■ **THE PROBLEM**
Exactly as they appear, copy the lines of the listing from the one containing "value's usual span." through the final line, both included, and nothing else.
___ DATA SEGMENT
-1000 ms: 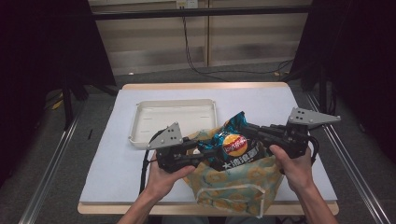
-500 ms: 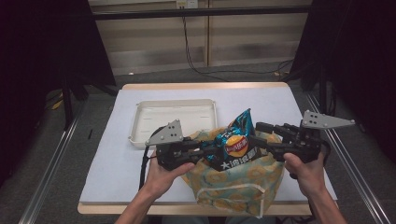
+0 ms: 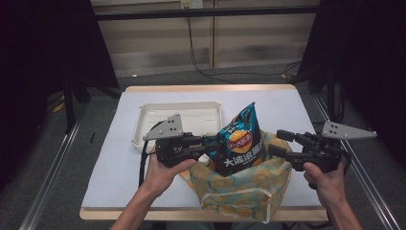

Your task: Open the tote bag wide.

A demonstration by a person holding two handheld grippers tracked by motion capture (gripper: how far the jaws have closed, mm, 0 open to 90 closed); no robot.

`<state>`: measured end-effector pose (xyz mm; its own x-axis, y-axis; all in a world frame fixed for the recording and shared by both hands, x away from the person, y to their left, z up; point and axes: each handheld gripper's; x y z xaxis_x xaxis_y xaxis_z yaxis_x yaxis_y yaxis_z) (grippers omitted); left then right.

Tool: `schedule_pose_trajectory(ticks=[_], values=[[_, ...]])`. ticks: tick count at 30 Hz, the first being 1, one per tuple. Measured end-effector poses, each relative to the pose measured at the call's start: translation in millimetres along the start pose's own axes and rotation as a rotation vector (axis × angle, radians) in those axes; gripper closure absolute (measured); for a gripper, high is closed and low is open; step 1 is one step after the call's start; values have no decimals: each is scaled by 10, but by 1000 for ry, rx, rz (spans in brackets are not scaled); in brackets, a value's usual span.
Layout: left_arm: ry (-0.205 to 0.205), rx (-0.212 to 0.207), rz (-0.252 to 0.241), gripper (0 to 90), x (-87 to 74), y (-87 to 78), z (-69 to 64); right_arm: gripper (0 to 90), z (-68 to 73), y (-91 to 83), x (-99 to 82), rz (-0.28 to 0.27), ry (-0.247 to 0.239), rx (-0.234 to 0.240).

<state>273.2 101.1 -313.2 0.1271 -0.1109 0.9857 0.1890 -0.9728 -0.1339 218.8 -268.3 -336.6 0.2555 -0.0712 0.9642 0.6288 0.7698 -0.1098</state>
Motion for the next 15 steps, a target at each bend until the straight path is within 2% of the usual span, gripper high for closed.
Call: schedule_pose_trajectory(ticks=[1, 3, 4, 7, 11, 15], values=[[1, -6, 0, 803, 12, -14, 8, 341, -2, -9, -17, 3, 4, 0], [-2, -16, -20, 803, 25, -28, 20, 326, -14, -14, -74, 25, 17, -37], [2, -7, -8, 802, 39, -45, 18, 324, -21, -17, -97, 26, 18, -33], [2, -19, -27, 802, 69, -68, 24, 305, -31, -37, -164, 34, 10, -38], [8, -21, -34, 801, 115, -91, 51, 269, -36, -88, -195, 17, -6, -57], [11, -12, -37, 800, 179, -107, 60, 249, -39, -128, -229, -8, -16, -56]])
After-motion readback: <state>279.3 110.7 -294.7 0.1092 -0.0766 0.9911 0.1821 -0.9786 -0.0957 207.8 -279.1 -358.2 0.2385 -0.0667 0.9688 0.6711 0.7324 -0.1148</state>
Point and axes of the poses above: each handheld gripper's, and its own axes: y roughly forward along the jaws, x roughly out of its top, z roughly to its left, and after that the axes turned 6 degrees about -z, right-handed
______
■ **TASK ANSWER**
Tool: `schedule_pose_trajectory(ticks=[_], values=[[_, ...]])`. ticks: tick count at 30 Hz, the first being 1, one per tuple. Measured end-effector poses, each relative to the pose measured at the call's start: translation in millimetres along the start pose's own axes and rotation as a rotation vector (axis × angle, radians) in those axes; gripper closure absolute (measured); for a gripper, high is closed and low is open; step 1 is one step after the call's start; values have no decimals: each is scaled by 10, but by 1000 for ry, rx, rz (spans in brackets are not scaled); in brackets, a value's usual span.
Layout: left_arm: ry (-0.205 to 0.205), rx (-0.212 to 0.207), rz (-0.252 to 0.241), gripper (0 to 90), x (-87 to 74), y (-87 to 78), z (-69 to 64); right_arm: gripper (0 to 90), z (-68 to 73), y (-91 to 83), x (-99 to 82), rz (-0.28 to 0.27), ry (-0.247 to 0.239), rx (-0.234 to 0.240).

<state>273.2 101.1 -313.2 0.1271 -0.1109 0.9857 0.1890 -0.9728 -0.1339 218.8 -268.3 -336.6 0.2555 -0.0712 0.9642 0.6288 0.7698 -0.1098</state>
Motion for the next 15 steps, a target at each bend until the straight path is within 2% of the usual span, gripper high for closed.
Call: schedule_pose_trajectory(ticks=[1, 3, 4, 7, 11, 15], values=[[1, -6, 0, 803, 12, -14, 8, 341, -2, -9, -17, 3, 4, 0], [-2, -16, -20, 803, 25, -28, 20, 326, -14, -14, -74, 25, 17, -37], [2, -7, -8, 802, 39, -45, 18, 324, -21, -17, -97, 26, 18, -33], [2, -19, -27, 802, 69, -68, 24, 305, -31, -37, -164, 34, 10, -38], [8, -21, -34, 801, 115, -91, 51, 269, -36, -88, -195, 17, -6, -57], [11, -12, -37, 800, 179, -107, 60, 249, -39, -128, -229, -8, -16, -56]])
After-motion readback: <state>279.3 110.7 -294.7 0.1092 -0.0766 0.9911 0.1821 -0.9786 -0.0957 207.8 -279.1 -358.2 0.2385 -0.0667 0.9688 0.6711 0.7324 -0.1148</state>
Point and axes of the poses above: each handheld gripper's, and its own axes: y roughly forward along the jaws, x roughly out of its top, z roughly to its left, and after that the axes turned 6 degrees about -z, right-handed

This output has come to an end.